After all, they manufacture tons of components that go into these devices. It's not hard to take a part that someone else designed and stamp your own brand on it.
That solar netbook is $USD372.94 (Sh35,000). 14 hour battery (1 hour noon sun gives 0.5 hour worth of battery life), 1.3kg, 1GB RAM, 250GB HDD, 1.3 GHz atom (single or dual), 10' screen. http://global.samsungtomorrow.com/?p=4768
Presumably, an ARM-based solar netbook would have even longer battery life. But the (netbook) apps aren't there yet, and aren't coming, so they stay with x86 and Windows.
btw: the kindle, with passive E-ink, has 2 months battery (i.e. over x100 longer)
> btw: the kindle, with passive E-ink, has 2 months battery (i.e. over x100 longer)
And my TI-84 has had the same batteries for at least two years (it's getting to the point that I'm starting to wonder when they're going to run out, since I know that it will be the worst possible time). It doesn't matter, it's an irrelevant comparison, unless you're saying that something more similar to the kindle would be better for developing regions where solar power is a major selling point (which is a really good thing to point out - why does a solar powered netbook need a 250GB HDD? Why not a small SSD, if that would save power?).
I'm not 100% sure, but I recall a story about a division of Samsung that made watches, being banned from selling them in Germany or somewhere like that. They copied/cloned something that Rolex did (Maybe the quartz crystal or something like that).

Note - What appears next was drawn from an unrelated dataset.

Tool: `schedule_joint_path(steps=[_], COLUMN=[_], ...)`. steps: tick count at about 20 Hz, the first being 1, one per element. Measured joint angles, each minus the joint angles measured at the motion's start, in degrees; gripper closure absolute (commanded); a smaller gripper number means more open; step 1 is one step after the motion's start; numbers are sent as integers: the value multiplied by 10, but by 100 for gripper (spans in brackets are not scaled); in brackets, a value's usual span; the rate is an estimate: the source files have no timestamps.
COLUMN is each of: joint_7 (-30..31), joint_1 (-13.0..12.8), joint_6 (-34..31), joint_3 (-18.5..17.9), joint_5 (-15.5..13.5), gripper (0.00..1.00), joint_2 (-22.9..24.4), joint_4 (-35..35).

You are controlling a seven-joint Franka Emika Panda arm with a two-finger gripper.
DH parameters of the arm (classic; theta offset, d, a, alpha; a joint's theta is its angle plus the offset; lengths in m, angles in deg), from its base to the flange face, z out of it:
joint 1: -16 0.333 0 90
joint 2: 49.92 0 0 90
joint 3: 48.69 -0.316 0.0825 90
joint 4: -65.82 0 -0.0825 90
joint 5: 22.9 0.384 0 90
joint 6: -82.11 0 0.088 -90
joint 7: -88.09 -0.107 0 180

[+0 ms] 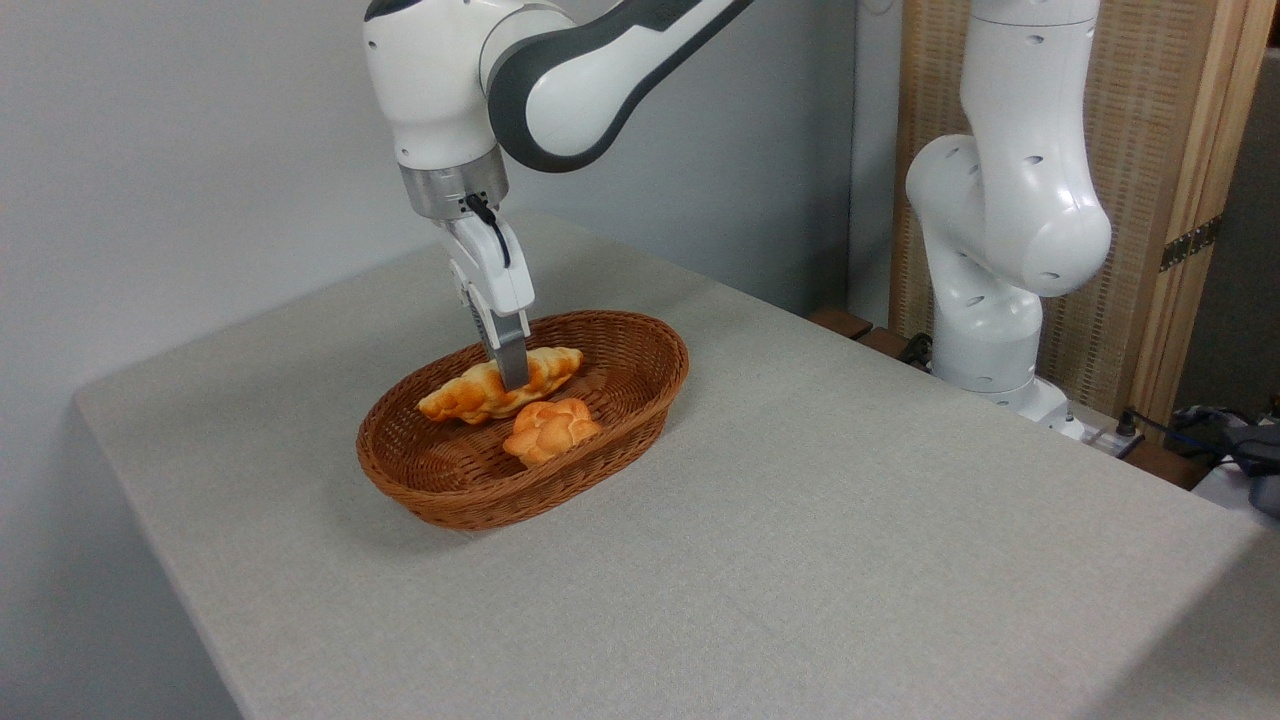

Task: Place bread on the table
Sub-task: 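Lift the croissant and carry it over the basket rim onto the table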

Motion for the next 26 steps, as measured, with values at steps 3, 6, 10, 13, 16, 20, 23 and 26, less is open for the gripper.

Does anyone know the actual details about this story?
the most important thing mentioned in the article is "targeting the five billion people who live outside the current 'traditional' smartphone market." - whoever understands this will be the world leader in the future ... even the companies like Nokia and Yahoo that looks like failures today can comeback because they understand these 5 billion people better than many others , but somehow the noise of 'traditional' marketers has disillusioned their original strategy... someone has to just pick-up those threads and bring back these companies on track.
A. "Not a Samsung product": in a technical sense yes but in a practical sense no. It was made by the CEO's cousin and had Samsung's stamp of approval. Samsung only yanked approval after it was pointed out how blatant of a copy it was.
B. The Samsung clone and the Apple original both have "Smart" in the name, both have ridged covers, and both come in pastel colors. The advertising is even the same - each color case is fanned out in the picture. The evidence is blatantly clear here that Samsung is trying to copy Apple's design.
It's also been pretty deeply intertwined with the Korean government at various times, along with the other two big family groups (LG and Hyundai), who it sort-of competes with and sort-of has a cozy relationship with. All that actually makes it somewhat remarkable that it's coming up with interesting tech; that kind of company is not usually nimble.